+++ INFORMATION PROVIDED
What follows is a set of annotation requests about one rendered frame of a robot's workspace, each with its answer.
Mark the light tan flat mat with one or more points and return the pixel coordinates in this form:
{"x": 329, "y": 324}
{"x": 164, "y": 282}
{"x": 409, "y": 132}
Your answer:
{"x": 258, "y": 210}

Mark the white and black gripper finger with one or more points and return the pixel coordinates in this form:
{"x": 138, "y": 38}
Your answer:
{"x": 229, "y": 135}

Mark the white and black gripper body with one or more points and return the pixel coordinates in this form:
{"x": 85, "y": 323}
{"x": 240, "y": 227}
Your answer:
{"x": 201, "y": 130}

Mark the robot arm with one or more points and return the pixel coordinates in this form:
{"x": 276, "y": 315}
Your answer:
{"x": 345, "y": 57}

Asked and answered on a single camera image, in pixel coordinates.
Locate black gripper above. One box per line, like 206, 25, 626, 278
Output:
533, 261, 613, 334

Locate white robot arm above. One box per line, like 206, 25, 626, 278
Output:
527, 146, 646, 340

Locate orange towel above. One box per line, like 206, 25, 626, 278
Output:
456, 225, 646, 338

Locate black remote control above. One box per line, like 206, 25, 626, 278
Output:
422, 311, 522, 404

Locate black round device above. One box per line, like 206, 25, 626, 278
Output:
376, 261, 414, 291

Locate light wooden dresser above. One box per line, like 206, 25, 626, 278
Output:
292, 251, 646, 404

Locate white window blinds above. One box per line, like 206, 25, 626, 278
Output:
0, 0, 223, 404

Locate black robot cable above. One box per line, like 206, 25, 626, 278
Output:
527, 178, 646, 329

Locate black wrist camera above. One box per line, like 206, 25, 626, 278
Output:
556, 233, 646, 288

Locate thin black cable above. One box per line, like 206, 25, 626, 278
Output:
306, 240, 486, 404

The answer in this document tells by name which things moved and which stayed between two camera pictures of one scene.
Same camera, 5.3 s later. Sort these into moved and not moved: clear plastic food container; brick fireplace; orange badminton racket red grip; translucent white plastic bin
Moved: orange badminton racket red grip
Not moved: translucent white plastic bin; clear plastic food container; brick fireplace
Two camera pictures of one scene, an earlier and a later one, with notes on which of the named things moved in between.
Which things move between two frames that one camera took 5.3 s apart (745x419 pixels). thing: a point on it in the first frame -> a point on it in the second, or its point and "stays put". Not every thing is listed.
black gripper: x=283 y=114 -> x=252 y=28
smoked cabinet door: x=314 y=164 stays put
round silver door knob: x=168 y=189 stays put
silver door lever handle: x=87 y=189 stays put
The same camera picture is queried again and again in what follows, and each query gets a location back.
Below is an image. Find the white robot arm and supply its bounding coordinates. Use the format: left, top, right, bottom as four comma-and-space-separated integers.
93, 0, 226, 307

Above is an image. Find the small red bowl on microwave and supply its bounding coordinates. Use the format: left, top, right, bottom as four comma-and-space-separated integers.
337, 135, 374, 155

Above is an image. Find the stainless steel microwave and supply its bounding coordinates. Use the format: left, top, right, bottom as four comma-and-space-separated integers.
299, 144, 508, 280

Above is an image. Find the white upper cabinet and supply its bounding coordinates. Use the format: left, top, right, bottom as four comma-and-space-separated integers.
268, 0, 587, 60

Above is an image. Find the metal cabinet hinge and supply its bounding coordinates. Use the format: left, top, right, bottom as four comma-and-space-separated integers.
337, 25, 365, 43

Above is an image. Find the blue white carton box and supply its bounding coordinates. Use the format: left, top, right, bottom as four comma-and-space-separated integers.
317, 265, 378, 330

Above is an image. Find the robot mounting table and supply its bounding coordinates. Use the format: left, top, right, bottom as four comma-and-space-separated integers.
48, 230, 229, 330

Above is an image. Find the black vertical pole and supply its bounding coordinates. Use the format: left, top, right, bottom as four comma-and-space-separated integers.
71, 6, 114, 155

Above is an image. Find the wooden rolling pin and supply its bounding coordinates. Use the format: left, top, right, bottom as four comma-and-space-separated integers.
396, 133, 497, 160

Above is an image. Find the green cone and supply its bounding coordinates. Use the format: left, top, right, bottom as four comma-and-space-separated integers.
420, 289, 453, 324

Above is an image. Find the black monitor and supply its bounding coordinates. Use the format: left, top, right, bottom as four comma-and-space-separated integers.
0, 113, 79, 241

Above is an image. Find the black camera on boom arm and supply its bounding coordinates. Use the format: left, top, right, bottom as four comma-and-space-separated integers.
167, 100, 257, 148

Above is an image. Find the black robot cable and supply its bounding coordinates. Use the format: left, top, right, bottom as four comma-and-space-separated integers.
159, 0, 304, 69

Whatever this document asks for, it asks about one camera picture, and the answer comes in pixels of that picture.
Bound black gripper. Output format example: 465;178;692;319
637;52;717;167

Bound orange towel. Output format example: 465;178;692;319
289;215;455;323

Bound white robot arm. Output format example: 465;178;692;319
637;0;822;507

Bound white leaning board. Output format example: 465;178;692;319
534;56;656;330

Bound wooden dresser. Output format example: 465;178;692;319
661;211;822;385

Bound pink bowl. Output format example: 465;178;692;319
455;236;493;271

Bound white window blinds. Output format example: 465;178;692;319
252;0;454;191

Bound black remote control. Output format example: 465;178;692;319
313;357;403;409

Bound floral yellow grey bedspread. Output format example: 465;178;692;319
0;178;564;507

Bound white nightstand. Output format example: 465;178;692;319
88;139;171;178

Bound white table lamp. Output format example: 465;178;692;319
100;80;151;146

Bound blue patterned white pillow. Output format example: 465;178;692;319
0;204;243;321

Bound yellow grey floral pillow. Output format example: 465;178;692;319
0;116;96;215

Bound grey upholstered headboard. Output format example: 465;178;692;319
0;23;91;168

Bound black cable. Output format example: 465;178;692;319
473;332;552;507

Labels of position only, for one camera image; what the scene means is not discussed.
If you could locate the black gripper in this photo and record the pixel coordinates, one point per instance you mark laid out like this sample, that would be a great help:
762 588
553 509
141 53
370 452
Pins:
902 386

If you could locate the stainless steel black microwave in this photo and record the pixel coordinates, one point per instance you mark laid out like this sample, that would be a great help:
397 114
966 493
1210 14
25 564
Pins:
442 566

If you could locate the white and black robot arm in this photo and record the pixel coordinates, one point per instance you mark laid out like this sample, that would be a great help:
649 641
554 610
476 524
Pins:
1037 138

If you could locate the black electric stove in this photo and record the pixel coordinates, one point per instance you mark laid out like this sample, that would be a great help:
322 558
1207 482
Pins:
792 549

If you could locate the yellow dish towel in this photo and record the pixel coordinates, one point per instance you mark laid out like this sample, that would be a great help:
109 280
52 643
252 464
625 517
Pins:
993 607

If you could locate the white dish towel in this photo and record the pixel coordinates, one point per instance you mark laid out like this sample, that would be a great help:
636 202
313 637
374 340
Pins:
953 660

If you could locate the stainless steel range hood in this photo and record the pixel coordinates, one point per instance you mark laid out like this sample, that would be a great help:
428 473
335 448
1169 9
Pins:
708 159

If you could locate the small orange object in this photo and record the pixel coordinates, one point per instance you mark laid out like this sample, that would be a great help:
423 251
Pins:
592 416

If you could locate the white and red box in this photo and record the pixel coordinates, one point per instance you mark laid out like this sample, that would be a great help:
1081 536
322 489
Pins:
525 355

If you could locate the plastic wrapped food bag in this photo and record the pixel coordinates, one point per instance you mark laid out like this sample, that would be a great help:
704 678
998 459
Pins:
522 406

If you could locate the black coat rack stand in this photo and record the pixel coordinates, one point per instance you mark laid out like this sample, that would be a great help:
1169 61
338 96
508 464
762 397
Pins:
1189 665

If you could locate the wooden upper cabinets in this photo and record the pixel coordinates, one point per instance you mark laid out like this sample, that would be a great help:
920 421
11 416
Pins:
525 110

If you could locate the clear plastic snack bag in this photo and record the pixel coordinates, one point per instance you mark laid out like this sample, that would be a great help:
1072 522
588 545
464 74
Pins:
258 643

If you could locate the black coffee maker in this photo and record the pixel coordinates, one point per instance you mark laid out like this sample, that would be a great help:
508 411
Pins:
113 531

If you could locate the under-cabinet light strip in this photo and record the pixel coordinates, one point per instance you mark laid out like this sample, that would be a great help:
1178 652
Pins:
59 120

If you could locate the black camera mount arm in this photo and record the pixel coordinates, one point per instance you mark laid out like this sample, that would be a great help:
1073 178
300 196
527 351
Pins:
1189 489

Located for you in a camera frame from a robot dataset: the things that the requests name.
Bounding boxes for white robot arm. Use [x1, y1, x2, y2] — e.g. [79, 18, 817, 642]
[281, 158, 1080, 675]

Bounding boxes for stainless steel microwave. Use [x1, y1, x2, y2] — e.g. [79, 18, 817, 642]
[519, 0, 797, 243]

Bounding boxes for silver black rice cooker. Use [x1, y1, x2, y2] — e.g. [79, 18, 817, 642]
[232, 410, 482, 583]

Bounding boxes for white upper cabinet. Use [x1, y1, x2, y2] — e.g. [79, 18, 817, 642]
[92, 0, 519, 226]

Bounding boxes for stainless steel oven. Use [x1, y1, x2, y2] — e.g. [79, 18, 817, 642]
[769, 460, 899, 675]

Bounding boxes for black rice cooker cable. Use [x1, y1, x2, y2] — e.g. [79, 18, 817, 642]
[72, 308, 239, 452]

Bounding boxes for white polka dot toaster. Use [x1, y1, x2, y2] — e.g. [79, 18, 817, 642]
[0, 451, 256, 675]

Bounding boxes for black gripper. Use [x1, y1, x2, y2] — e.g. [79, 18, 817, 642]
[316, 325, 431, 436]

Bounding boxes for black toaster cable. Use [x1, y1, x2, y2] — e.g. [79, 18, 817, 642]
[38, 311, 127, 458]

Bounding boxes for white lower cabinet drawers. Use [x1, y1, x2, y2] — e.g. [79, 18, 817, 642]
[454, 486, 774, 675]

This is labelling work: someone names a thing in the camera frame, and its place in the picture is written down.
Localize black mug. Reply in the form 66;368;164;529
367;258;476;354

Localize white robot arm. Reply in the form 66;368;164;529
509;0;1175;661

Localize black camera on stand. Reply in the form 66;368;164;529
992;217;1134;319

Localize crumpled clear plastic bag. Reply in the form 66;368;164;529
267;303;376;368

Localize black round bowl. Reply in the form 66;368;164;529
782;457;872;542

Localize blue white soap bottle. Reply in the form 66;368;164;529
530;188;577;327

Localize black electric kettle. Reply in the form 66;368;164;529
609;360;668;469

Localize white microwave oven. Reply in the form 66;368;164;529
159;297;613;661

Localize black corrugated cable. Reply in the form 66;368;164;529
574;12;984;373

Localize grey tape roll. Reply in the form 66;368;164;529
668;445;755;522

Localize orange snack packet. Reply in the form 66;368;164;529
++++++
HOW TO COMPLETE THIS TASK: Copy out the lines of the records above in which the string "light" appears.

ANSWER BOX:
Mark the light tan flat mat with one or more points and return the pixel coordinates in this form:
Locate light wooden dresser above. One box per line, like 206, 25, 626, 278
If you could locate the under-cabinet light strip in this photo and record the pixel coordinates, one point per instance you mark laid out like this sample, that would be a great help:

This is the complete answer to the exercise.